§ **What this task involves**
Output the opening lines of the records exactly. End with the line that contains "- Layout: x".

§ **Input data**
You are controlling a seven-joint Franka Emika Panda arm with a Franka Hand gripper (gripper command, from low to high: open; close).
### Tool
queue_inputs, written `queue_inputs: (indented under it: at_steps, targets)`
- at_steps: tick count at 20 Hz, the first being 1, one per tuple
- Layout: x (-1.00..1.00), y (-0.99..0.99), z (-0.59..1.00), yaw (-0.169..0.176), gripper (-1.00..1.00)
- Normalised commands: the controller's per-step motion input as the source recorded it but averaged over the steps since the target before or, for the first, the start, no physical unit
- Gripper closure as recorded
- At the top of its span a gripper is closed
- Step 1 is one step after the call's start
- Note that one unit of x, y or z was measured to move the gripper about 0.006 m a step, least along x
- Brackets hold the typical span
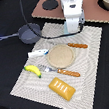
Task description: Interact with the objects in diverse but meaningful ways.
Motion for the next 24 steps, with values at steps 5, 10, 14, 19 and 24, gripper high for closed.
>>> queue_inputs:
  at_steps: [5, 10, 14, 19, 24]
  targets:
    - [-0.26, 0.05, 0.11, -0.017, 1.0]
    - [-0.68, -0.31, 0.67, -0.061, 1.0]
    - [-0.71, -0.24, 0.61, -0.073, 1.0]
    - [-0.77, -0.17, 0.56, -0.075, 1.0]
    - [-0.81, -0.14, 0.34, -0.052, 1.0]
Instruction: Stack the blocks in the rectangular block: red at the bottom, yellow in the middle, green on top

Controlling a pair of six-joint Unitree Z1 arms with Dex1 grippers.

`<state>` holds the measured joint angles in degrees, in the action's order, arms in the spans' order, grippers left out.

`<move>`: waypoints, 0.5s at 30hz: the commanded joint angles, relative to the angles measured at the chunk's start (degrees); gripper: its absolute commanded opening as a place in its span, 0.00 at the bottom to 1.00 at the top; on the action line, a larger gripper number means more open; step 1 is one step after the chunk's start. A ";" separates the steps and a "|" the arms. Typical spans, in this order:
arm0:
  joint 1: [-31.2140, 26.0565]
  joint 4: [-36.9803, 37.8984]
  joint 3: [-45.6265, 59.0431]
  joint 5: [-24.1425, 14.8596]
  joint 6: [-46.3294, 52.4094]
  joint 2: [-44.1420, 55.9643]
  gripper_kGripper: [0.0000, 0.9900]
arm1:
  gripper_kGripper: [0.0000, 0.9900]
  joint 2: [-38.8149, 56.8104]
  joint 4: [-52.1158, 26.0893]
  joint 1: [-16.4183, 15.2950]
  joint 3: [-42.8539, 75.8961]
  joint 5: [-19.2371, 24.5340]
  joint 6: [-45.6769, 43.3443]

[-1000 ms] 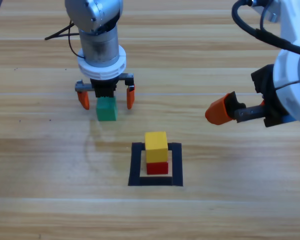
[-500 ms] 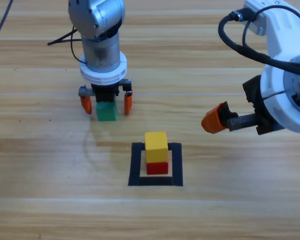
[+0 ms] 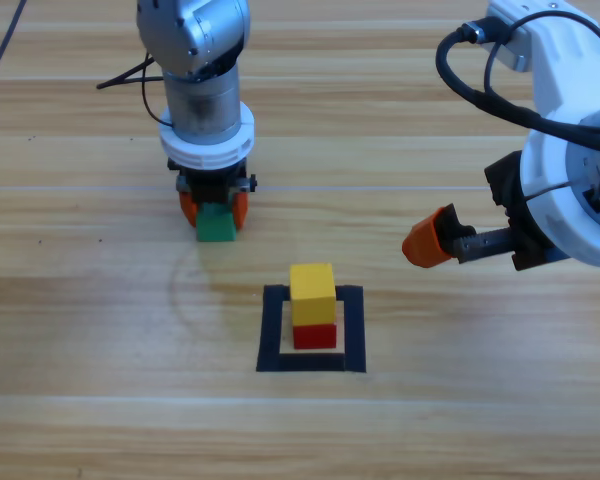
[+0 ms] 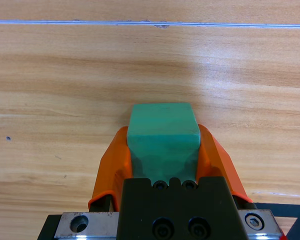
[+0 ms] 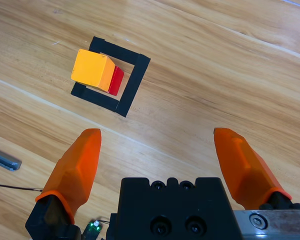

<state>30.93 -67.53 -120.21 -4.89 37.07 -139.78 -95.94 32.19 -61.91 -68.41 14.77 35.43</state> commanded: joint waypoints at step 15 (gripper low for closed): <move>-1.49 -8.67 -7.23 4.54 -15.89 9.62 0.00 | 1.00 -1.27 -1.34 1.53 0.47 -0.62 0.16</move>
<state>30.19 -73.83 -127.68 -0.78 23.75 -137.15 -95.94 32.19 -61.91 -68.41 14.70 35.43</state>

§ **Written response**
You are controlling a seven-joint Franka Emika Panda arm with a Franka Hand gripper (gripper command, from low to high: open; close).
### Tool
queue_inputs, written `queue_inputs: (indented under it: at_steps, targets)`
- at_steps: tick count at 20 Hz, the first being 1, one per tuple
- Layout: x (-1.00..1.00), y (-0.99..0.99), z (-0.59..1.00), yaw (-0.169..0.176), gripper (-1.00..1.00)

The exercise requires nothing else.